A modular, fully-configurable NLP text cleaning function with 15+ toggleable steps.

These details have not been verified by PyPI

Project description

AdvancedTextCleaner

A single, fully-configurable AdvancedTextCleaner() function for all your NLP preprocessing needs.
Toggle any combination of 15+ cleaning steps — no pipeline boilerplate, no class inheritance, just one function call.

Installation

pip install AdvancedTextCleaner

NLTK data (first run only)

The package downloads required NLTK corpora automatically on first import.
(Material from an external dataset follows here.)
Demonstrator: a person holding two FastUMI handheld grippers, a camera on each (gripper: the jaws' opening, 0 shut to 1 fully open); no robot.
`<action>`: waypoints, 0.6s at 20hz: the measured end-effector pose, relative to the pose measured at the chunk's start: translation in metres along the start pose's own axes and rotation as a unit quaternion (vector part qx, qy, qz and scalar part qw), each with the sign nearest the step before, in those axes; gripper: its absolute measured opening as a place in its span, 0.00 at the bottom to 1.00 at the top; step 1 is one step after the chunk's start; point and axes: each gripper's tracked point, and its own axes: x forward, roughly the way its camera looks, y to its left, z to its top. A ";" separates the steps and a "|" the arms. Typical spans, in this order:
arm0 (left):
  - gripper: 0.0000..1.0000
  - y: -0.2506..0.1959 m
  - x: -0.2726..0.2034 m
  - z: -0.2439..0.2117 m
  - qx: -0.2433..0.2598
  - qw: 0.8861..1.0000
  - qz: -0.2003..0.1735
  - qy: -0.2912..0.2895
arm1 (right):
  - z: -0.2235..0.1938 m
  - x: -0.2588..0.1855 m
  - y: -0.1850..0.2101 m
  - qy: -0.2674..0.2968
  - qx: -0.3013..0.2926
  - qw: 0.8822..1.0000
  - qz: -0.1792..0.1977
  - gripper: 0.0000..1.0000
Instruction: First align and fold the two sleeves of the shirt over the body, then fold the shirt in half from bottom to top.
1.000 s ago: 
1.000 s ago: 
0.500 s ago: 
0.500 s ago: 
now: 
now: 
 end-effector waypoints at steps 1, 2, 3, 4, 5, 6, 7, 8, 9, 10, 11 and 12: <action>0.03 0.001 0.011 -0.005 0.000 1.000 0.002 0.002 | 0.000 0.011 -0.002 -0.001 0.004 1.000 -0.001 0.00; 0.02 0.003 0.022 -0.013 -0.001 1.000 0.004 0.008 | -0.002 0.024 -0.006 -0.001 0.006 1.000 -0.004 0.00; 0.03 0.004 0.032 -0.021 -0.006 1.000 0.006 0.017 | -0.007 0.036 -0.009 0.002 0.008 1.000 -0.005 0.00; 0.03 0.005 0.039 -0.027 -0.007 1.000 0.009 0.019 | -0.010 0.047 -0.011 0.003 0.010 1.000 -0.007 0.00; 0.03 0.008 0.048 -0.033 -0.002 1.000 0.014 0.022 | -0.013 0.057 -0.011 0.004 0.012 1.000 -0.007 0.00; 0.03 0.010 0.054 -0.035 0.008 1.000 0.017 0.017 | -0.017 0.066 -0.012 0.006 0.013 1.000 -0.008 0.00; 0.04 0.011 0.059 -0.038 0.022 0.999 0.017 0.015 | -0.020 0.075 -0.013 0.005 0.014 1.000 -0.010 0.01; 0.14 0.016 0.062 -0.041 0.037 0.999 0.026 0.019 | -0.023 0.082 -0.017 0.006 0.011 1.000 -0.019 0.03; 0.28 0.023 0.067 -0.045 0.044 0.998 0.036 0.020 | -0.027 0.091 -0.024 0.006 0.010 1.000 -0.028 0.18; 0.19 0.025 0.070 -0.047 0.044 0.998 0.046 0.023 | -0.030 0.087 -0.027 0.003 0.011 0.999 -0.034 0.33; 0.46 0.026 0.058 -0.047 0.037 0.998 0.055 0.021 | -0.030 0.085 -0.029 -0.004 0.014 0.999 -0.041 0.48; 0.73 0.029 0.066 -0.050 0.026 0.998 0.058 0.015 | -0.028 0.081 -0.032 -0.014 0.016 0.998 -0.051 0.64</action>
If you prefer to do it manually:

import nltk
nltk.download('stopwords')
nltk.download('wordnet')
nltk.download('punkt')
nltk.download('punkt_tab')
nltk.download('averaged_perceptron_tagger_eng')

Quick Start

from AdvancedTextCleaner import AdvancedTextCleaner

text = "<p>Hello! Visit https://example.com 😊 Don't you love NLP? #AI @user</p>"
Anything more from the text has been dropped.